◆ EXERCISE REQUIREMENTS
Leave out the pictures and retype exactly the lines from the line with "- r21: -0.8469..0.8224" through the end of the listing below.
-- DATA EXTRACT follows --
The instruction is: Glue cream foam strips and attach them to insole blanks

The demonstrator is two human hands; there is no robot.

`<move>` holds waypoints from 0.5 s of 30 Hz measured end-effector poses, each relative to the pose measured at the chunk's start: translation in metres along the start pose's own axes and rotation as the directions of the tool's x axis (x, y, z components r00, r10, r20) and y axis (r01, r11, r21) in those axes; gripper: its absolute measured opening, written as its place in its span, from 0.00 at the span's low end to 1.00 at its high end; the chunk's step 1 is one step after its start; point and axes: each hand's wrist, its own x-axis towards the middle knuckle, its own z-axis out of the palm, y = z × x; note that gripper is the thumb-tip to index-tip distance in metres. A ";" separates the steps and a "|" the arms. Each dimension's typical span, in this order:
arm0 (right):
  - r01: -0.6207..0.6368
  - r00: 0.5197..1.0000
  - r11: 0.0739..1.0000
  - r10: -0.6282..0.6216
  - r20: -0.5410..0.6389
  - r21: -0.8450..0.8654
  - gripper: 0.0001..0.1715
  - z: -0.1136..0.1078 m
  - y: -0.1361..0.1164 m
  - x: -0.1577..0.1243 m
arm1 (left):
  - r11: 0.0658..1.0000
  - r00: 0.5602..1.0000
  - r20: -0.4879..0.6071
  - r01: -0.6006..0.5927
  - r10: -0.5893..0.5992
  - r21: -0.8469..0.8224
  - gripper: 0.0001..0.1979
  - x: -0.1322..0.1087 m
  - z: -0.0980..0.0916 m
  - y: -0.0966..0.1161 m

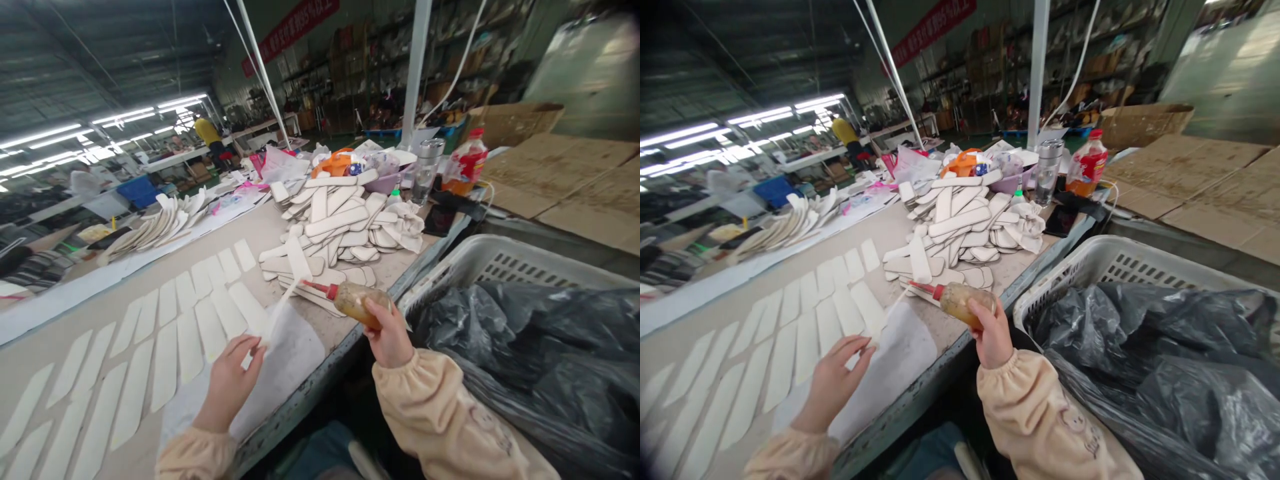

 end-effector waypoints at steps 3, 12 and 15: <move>-0.029 0.997 0.997 0.034 0.066 -0.068 0.21 0.003 0.009 -0.008 | 0.999 0.994 0.099 -0.040 0.038 0.020 0.11 -0.063 -0.011 -0.024; 0.052 0.946 0.869 0.114 0.302 -0.493 0.30 0.010 0.059 -0.045 | 1.000 1.000 0.001 0.014 -0.014 0.015 0.13 -0.139 -0.014 -0.026; 0.229 0.900 0.759 0.073 0.429 -0.610 0.29 0.010 0.073 -0.055 | 1.000 1.000 -0.001 -0.011 0.011 -0.025 0.13 -0.144 -0.004 -0.017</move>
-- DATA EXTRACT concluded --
◆ RESPONSE
  - r21: -0.8469..0.8224
  - gripper: 0.0001..0.1979
  - x: -0.1322..0.1087 m
  - z: -0.0980..0.0916 m
  - y: -0.0966..0.1161 m


 end-effector waypoints at steps 3, 12 and 15: <move>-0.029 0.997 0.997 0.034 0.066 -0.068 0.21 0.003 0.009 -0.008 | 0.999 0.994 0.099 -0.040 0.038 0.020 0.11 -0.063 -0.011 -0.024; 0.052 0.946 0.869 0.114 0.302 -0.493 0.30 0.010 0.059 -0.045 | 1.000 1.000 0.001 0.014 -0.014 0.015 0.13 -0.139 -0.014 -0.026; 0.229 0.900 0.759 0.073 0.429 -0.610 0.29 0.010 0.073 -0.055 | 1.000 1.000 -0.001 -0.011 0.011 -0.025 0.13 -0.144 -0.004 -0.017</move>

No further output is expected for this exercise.